* **WHAT YOU NEED TO DO**:
The answer must be a single number: the count of lines in the data below that hold the word "pixels".

### INFORMATION PROVIDED

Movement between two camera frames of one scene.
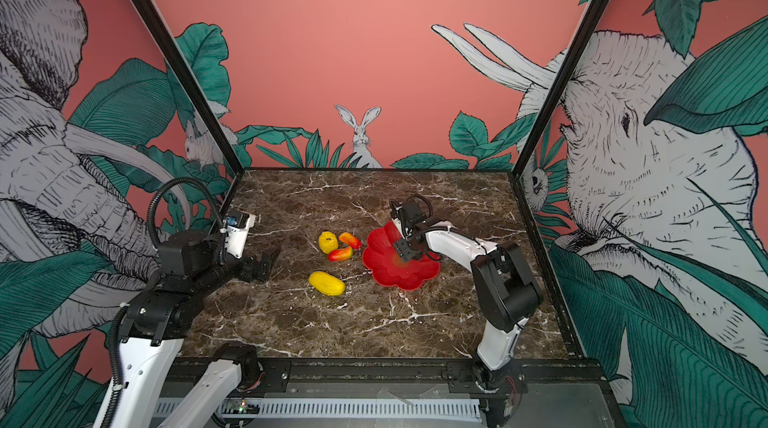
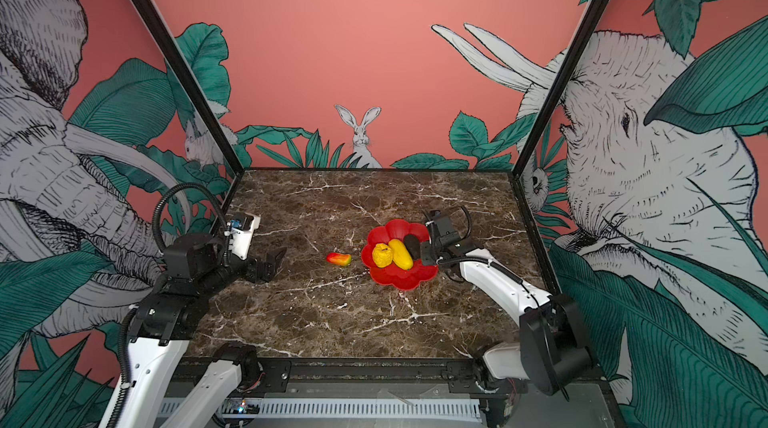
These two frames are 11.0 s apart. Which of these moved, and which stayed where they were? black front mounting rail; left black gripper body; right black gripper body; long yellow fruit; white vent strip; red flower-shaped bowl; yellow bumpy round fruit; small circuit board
Moved: right black gripper body; long yellow fruit; yellow bumpy round fruit
Stayed: red flower-shaped bowl; black front mounting rail; white vent strip; left black gripper body; small circuit board
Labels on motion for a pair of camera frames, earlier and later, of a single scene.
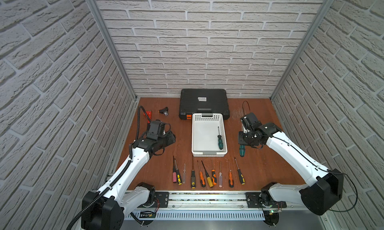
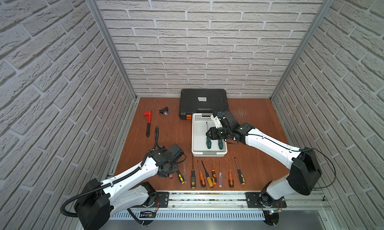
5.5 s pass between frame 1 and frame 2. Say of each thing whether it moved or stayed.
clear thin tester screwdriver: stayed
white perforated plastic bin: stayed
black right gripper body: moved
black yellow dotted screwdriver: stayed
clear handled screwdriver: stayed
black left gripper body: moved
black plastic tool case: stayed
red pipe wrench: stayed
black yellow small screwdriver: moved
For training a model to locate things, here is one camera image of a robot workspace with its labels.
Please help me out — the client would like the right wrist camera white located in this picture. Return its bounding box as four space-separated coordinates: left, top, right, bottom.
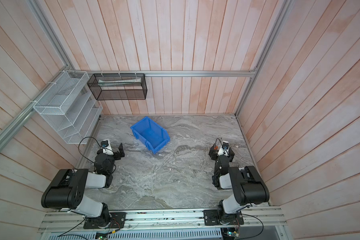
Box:
218 141 230 157

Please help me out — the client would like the horizontal aluminium wall rail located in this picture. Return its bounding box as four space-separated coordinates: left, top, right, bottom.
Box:
72 70 256 77

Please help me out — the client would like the black mesh wall basket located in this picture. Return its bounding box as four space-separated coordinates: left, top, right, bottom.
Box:
88 73 148 101

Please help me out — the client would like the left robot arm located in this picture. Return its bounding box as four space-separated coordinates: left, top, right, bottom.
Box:
41 140 126 229

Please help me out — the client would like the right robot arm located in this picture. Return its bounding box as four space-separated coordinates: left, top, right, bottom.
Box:
203 141 270 226

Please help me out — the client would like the blue plastic bin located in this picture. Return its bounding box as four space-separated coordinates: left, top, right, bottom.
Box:
131 117 170 155

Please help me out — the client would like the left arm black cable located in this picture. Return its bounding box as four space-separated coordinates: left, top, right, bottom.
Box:
78 136 109 164

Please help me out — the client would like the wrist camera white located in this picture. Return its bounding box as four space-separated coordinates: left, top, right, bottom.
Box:
100 140 114 156
218 141 230 157

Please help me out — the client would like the white wire mesh shelf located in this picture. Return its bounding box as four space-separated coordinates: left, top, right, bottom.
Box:
34 71 103 145

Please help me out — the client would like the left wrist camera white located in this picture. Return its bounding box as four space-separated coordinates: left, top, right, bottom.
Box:
100 140 114 156

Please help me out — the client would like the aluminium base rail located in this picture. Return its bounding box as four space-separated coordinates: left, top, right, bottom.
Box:
38 207 287 233

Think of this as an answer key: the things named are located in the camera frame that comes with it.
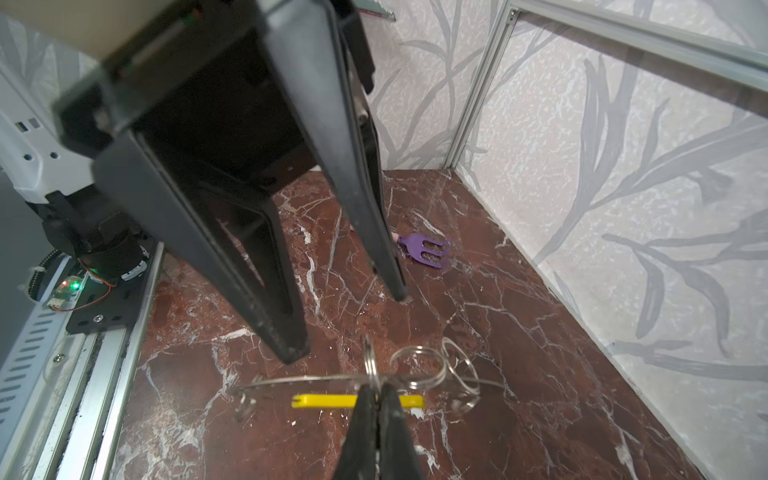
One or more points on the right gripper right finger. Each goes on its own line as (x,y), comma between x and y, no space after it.
(302,41)

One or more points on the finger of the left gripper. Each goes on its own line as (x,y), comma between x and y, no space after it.
(398,459)
(358,456)

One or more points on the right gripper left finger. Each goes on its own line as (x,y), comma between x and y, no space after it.
(228,232)

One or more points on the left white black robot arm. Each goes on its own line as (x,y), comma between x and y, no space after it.
(242,129)

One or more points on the purple toy rake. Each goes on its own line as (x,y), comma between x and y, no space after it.
(422,249)

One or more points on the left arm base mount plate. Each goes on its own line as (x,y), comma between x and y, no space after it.
(97,310)

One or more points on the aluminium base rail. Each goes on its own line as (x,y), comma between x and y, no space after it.
(63,396)

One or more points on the aluminium frame crossbar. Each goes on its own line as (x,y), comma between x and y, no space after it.
(733,62)

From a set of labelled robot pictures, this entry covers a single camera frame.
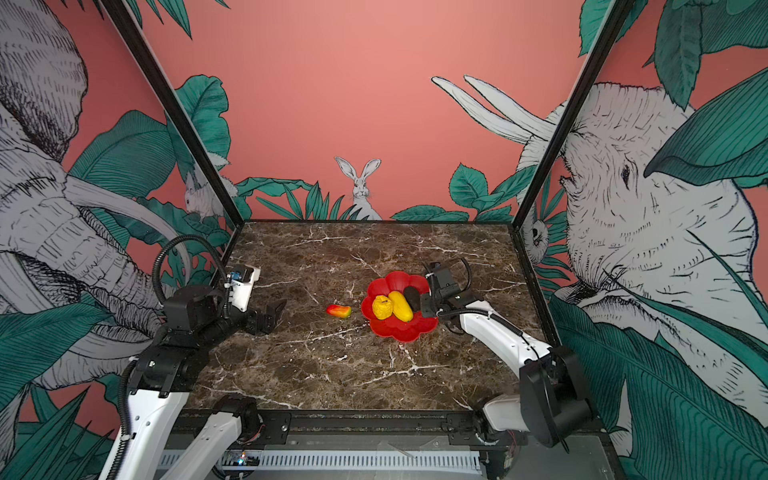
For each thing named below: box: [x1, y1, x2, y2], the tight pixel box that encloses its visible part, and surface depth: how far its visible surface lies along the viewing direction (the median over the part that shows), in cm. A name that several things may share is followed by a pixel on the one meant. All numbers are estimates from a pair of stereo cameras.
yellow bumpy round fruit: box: [372, 295, 394, 321], surface depth 93 cm
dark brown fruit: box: [404, 286, 421, 311], surface depth 100 cm
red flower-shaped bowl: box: [361, 271, 439, 343], surface depth 95 cm
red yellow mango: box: [326, 304, 353, 318], surface depth 95 cm
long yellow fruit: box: [388, 291, 413, 322], surface depth 94 cm
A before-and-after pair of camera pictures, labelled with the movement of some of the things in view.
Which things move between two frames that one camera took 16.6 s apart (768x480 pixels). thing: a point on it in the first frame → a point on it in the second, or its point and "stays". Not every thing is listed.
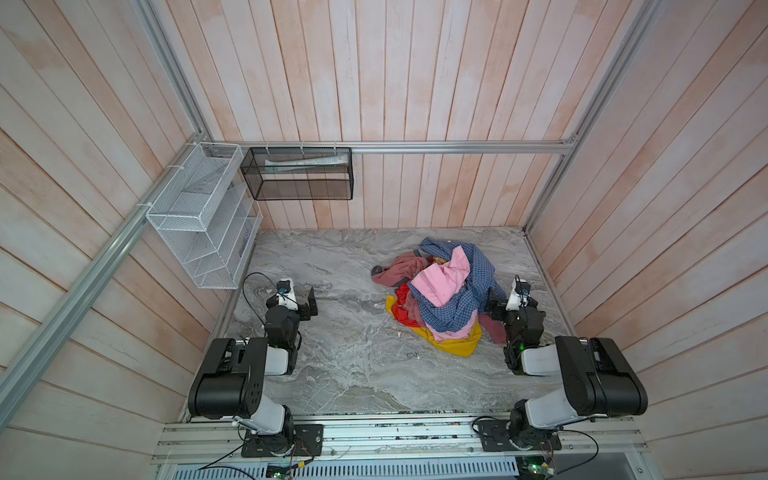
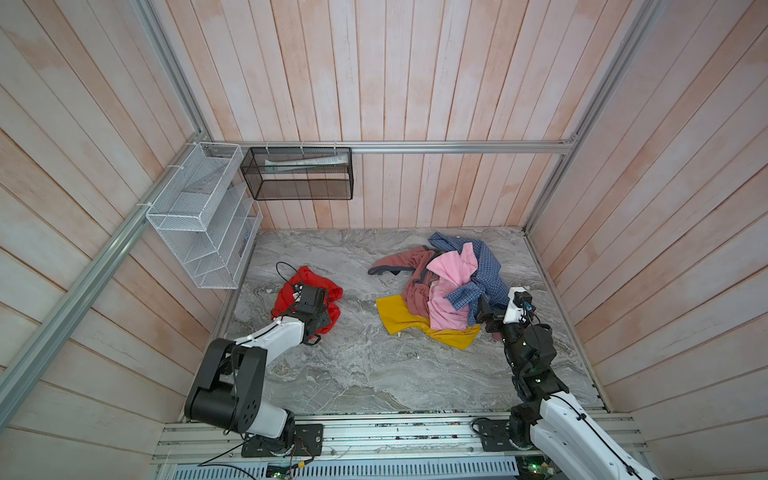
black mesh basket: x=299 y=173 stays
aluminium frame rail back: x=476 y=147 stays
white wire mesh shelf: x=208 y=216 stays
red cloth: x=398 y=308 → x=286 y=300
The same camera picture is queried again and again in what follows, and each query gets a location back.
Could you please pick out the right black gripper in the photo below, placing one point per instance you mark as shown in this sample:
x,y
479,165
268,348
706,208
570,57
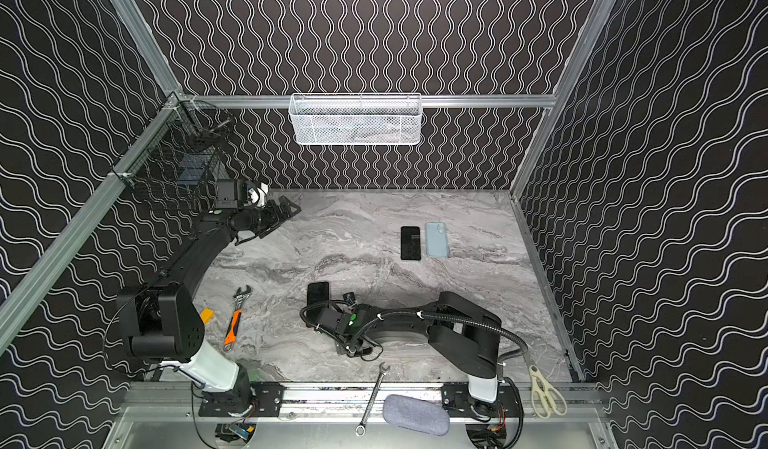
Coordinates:
x,y
330,314

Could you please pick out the black phone left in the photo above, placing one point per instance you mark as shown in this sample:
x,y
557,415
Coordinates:
x,y
318,293

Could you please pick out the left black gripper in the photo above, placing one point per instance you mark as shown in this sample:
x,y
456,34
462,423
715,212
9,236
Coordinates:
x,y
270,215

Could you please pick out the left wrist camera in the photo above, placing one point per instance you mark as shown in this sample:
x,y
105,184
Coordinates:
x,y
257,193

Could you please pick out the grey cloth pad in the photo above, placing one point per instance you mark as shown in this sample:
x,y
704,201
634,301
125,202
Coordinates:
x,y
416,415

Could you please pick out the white scissors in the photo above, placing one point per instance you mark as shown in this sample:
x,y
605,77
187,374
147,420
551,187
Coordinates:
x,y
546,400

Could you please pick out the white wire basket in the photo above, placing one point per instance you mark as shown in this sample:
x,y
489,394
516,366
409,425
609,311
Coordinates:
x,y
356,119

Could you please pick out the silver wrench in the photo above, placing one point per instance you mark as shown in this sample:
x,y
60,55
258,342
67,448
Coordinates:
x,y
361,428

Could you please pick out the yellow block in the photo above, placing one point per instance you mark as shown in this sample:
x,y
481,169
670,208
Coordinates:
x,y
206,315

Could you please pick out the black wire basket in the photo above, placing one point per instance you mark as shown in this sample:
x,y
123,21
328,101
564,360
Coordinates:
x,y
179,169

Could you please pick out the orange handled adjustable wrench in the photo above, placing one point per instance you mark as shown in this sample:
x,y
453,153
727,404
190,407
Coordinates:
x,y
240,297

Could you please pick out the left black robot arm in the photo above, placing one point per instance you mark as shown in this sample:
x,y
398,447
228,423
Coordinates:
x,y
158,321

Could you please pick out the pale blue phone case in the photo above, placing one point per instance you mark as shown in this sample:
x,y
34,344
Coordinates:
x,y
436,240

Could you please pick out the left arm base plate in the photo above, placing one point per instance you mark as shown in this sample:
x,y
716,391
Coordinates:
x,y
262,399

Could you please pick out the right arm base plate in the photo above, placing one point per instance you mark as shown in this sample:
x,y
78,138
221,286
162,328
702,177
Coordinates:
x,y
457,401

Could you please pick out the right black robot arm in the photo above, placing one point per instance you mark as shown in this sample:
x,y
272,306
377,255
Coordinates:
x,y
463,333

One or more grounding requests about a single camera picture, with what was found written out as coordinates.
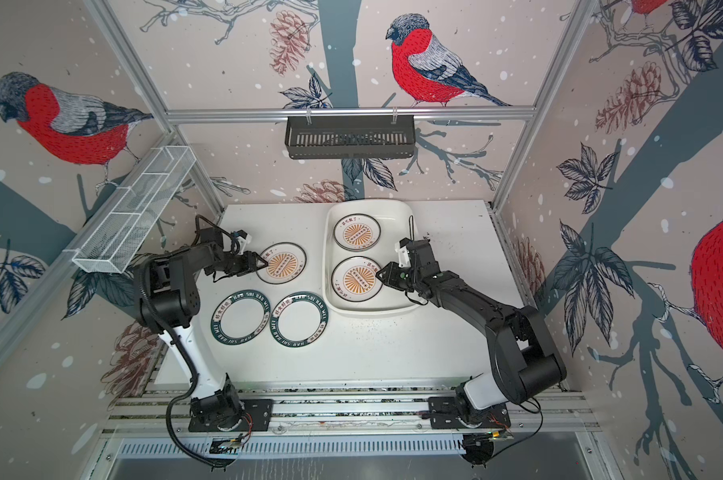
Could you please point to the white mesh wall shelf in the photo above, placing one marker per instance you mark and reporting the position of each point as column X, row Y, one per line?
column 118, row 237

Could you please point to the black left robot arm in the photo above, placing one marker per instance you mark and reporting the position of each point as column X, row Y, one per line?
column 166, row 301

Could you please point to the green ring plate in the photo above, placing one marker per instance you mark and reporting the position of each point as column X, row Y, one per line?
column 298, row 320
column 240, row 317

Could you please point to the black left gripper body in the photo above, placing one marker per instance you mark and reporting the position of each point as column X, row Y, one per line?
column 238, row 265

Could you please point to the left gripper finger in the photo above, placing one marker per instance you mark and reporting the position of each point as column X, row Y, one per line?
column 257, row 266
column 254, row 257

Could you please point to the orange sunburst plate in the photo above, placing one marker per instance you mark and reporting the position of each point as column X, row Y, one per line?
column 285, row 262
column 355, row 279
column 356, row 232

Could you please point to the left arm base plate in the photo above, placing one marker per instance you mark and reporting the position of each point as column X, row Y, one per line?
column 256, row 418

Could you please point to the white plastic bin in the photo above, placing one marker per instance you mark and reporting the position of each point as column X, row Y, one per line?
column 397, row 222

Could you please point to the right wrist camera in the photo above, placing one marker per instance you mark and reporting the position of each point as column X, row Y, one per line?
column 403, row 258

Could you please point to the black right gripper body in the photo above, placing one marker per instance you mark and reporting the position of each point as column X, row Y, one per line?
column 416, row 278

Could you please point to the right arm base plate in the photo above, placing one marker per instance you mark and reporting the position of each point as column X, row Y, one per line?
column 444, row 413

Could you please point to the aluminium frame top bar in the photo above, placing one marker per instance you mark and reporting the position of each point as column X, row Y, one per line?
column 216, row 116

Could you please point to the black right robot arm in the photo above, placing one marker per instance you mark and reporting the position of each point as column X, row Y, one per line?
column 523, row 358

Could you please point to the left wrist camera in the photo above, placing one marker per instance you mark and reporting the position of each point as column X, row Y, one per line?
column 240, row 241

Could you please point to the black hanging wire basket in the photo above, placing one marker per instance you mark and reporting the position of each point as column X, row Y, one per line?
column 350, row 137

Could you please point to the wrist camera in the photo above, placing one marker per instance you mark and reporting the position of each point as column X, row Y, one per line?
column 240, row 241
column 403, row 258

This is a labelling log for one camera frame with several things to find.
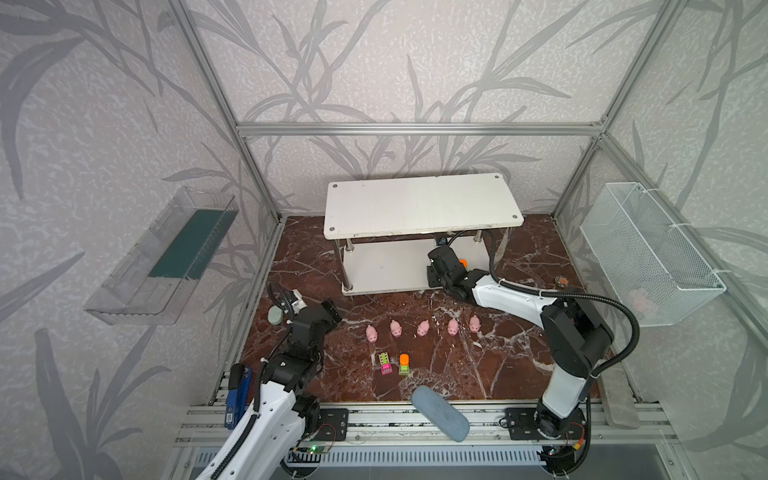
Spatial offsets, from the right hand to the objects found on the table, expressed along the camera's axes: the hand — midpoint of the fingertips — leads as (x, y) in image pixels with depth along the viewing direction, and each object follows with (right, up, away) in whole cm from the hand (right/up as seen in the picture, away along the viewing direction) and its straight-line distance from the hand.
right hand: (436, 257), depth 94 cm
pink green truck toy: (-15, -29, -14) cm, 36 cm away
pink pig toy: (-20, -22, -7) cm, 31 cm away
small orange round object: (+45, -9, +7) cm, 46 cm away
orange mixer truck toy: (-10, -28, -13) cm, 33 cm away
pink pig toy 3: (-5, -21, -6) cm, 22 cm away
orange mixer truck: (+9, -2, 0) cm, 9 cm away
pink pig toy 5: (+11, -20, -5) cm, 23 cm away
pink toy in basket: (+49, -10, -21) cm, 54 cm away
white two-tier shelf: (-15, +9, -23) cm, 29 cm away
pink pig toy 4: (+4, -21, -5) cm, 22 cm away
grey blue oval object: (+1, -39, -22) cm, 44 cm away
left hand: (-31, -10, -12) cm, 35 cm away
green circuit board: (-33, -45, -24) cm, 60 cm away
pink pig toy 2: (-13, -21, -5) cm, 25 cm away
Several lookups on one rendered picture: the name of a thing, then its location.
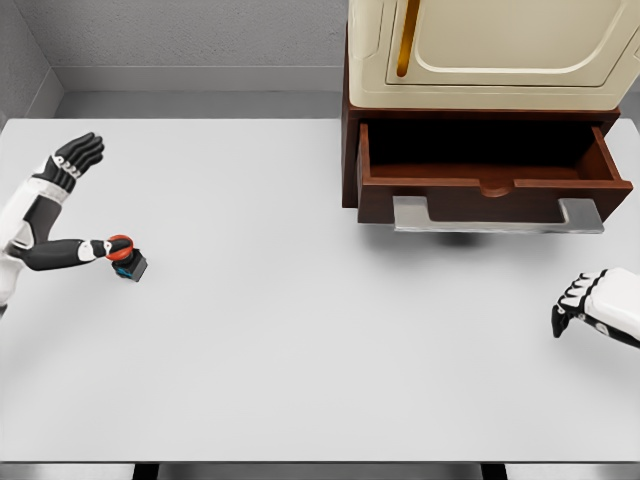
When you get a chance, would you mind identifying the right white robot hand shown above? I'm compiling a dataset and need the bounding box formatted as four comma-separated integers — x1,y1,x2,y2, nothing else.
551,267,640,351

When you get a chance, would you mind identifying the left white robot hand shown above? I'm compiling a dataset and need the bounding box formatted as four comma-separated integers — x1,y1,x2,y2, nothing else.
0,131,134,308

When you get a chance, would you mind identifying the red button switch black base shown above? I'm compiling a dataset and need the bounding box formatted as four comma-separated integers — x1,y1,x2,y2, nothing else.
108,233,151,284

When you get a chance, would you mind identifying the brown wooden drawer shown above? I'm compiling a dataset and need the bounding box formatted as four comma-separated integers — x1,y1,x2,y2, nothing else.
356,120,634,227

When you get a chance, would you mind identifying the cream cabinet door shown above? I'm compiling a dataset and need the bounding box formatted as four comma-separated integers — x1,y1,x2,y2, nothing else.
384,0,640,89

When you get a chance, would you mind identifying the brown wooden cabinet base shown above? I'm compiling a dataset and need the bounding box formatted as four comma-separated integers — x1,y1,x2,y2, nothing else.
341,93,623,210

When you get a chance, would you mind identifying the cream cabinet body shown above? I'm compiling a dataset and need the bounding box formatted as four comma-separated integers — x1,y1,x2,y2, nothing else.
346,0,640,115

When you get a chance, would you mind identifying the silver drawer handle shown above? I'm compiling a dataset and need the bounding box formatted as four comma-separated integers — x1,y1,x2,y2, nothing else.
392,195,606,234

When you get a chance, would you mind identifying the gold door handle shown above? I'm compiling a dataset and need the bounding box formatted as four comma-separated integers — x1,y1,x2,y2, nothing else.
395,0,420,79

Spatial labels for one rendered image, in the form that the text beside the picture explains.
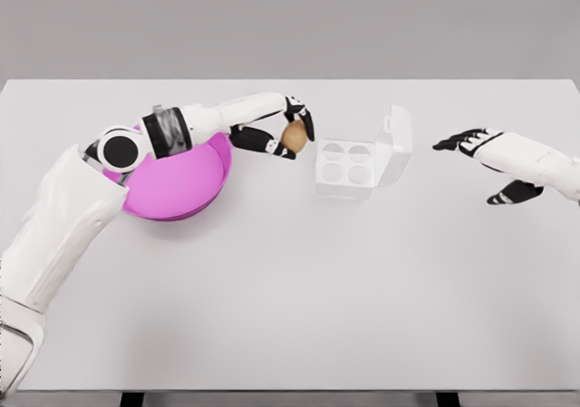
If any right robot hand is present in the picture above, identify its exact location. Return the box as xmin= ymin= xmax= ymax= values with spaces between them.
xmin=432 ymin=128 xmax=573 ymax=206

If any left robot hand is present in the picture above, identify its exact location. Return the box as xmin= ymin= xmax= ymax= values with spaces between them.
xmin=217 ymin=92 xmax=315 ymax=160

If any brown egg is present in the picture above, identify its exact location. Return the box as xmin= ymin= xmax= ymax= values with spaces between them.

######

* **RESPONSE TO THE EXERCISE**:
2